◆ **What is expected**
Filter the material below down to the lines containing the word "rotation".
------------------------------------------------------------------------
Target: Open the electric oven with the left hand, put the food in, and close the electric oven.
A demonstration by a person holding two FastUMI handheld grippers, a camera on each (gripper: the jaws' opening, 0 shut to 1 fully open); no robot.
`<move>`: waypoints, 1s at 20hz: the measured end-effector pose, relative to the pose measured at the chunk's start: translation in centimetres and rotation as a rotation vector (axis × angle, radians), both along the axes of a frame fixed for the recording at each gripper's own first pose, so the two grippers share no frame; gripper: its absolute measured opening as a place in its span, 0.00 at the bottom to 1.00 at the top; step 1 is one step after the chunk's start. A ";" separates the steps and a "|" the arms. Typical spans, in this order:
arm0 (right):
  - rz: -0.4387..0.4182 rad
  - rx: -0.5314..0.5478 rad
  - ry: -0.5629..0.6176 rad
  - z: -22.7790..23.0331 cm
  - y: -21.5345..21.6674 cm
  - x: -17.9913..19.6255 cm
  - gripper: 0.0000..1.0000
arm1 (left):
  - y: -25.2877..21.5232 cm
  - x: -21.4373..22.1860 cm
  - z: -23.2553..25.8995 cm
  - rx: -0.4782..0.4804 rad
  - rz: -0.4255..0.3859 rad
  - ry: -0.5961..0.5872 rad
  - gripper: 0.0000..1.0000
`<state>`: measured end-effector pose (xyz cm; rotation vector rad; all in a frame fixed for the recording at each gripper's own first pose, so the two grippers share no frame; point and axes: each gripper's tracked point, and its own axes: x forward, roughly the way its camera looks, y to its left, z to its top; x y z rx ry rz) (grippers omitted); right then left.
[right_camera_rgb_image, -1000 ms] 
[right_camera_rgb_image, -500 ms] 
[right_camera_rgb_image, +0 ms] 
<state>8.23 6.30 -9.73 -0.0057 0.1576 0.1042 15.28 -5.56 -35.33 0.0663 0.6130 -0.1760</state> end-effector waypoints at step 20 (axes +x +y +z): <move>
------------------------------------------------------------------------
◆ **Written response**
`<move>`: waypoints, 1s at 20hz: the measured end-effector pose, relative to the pose measured at the chunk's start: translation in centimetres and rotation as a rotation vector (axis × angle, radians), both along the axes of a frame fixed for the recording at each gripper's own first pose, so the two grippers share no frame; gripper: its absolute measured opening as a place in its span, 0.00 at the bottom to 1.00 at the top; step 1 is one step after the chunk's start. A ";" separates the steps and a "|" the arms. Typical spans, in this order:
`<state>`: measured end-effector pose (xyz cm; rotation vector rad; all in a frame fixed for the recording at each gripper's own first pose, so the two grippers share no frame; point and axes: each gripper's tracked point, and its own axes: x forward, roughly the way its camera looks, y to its left, z to its top; x y z rx ry rz) (grippers omitted); right then left.

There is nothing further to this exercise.